In an ex vivo porcine model, VersaCross wire punctures were performed using 1 s, constant mode (approx. 10 W) with maximum two attempts. AcQCross punctures were performed by applying energy for 2 s using a standard electrosurgical generator at 10 W (max. five attempts), 20 W (max. two attempts), and 30 W (max. two attempts). Efficacy was assessed in terms of puncture success and a number of energy applications required for TSP. Safety was assessed quantitatively as force required for TSP, energy required to puncture, and incidence of tissue coring, as well as by qualitative assessment of puncture sites. Additional qualitative observation of tissue cores and debris were obtained from TSP performed in live swine.

Results

RF TSP was 100% successful using the VersaCross wire with 1.0 ± 0.0 attempts. When power was used with the AcQCross needle, it failed to puncture at low (10 and 20 W) power settings; TSP was achieved with 30 W of energy with 91% success using 1.53 ± 0.51 attempts (p < .05 vs. VC) with greater variability (F1,33 = 9223.5, p < .0001). Compared to RF puncture using the VersaCross system, mechanical puncture, alone, using the AcQcross needle required six times more force (8 mm additional forward device displacement) to perforate the septum. Qualitative assessment of puncture sites revealed larger defects and more tissue charring with the AcQCross needle at 30 W compared to punctures with VersaCross wire.
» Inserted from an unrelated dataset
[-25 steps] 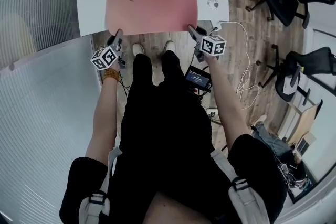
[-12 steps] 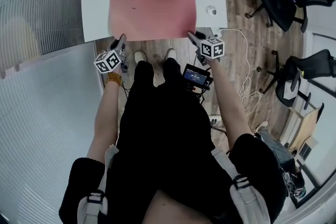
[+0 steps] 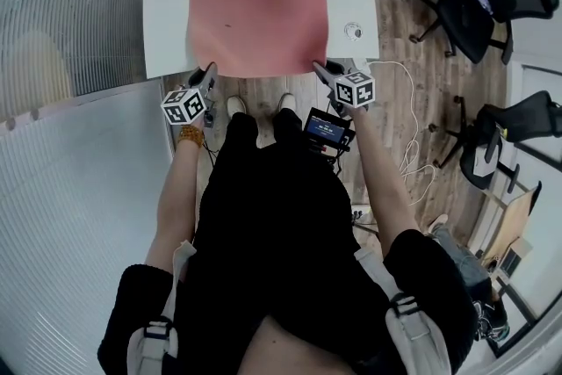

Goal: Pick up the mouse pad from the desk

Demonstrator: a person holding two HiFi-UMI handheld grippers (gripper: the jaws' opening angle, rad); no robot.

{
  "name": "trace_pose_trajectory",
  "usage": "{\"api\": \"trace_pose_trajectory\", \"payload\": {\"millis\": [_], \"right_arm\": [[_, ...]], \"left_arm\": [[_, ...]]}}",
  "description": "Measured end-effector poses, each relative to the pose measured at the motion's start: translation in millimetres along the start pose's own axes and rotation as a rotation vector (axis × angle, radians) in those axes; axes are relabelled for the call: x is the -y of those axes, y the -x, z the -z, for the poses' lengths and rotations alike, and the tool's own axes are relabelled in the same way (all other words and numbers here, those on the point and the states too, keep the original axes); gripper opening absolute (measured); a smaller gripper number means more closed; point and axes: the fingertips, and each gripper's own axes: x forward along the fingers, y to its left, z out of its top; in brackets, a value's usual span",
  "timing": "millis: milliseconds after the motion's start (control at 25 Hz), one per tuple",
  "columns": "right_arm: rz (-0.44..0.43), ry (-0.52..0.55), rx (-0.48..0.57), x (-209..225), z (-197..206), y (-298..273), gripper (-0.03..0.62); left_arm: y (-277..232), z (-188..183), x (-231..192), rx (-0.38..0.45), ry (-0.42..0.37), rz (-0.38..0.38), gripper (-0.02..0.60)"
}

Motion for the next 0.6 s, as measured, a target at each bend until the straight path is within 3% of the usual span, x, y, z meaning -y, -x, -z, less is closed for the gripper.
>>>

Tissue coring with the open-ended AcQCross needle was observed in vivo and measured to occur in 57% of punctures using the ex vivo model; no coring was observed with the closed-tip VersaCross wire.

Conclusions

The AcQCross needle frequently required higher energy of 30 W to achieve RF TSP and was associated with tissue coring and charring, which have been, previously, reported when electrifying a standard open-ended mechanical needle or guidewire. These findings may limit safety and effectiveness compared to the VersaCross system.

1 INTRODUCTION

Standard approaches to perform transseptal puncture (TSP) for left atrial (LA) procedures involve either mechanical puncture or radiofrequency (RF) energy-assisted puncture.1 Mechanical needles have been associated with greater risk of tissue perforation and cardiac tamponade, and can be ineffective for septa with challenging anatomies (i.e., fibrotic, aneurysmal, prior transseptal cannulation).2-4 In contrast, dedicated RF TSP platforms, such as the NRG transseptal needle and VersaCross RF transseptal solution (Baylis Medical/Boston Scientific), have been shown to improve procedural efficacy, safety, and efficiency compared to the conventional mechanical needle.3, 5, 6 Ex vivo studies have shown that attempts to perform RF TSP by applying electrocautery to a mechanical transseptal needle or guidewire can result in reduced efficacy and safety, with increased risk for tissue coring and excessive thermal damage.7, 8

The mechanisms underlying RF energy delivery directly influence the pattern of tissue heating, which can affect overall TSP characteristics and patient outcomes.1 Standard electrosurgical energy delivery results in slow tissue heating, which can be similar to ablation; however, RF energy waveforms optimized for tissue perforation ensure rapid local temperature rises with minimal collateral damage and similar levels of tissue healing to nonthermal, mechanical puncture.9 Application of energy to standard metal needles and guidewires, which lack a dedicated electrode or optimized current density, results in more power required, more extensive areas of tissue damage, and variability in outcomes related to TSP safety and efficacy.8-10

A new commercially available transseptal needle-dilator system (AcQCross Transseptal Access System, Medtronic) features a sharp open-ended needle for mechanical puncture, as well as an electrosurgical connector for RF TSP. This system does not, however, have a defined electrode tip or dedicated RF puncture generator to optimize energy delivery for TSP. This study aims to assess the safety and efficacy of applying electrocautery to the AcQCross needle for TSP in comparison to the use of the VersaCross RF wire and its dedicated puncture generator.

2 METHODS

2.1 Ethics approval

Animal testing was performed under the supervision of veterinary staff and in compliance with institutional protocols at the Research and Technology Center (Boston Scientific). Bench testing was performed on ex vivo tissues acquired from a third-party supplier (Sofina Foods).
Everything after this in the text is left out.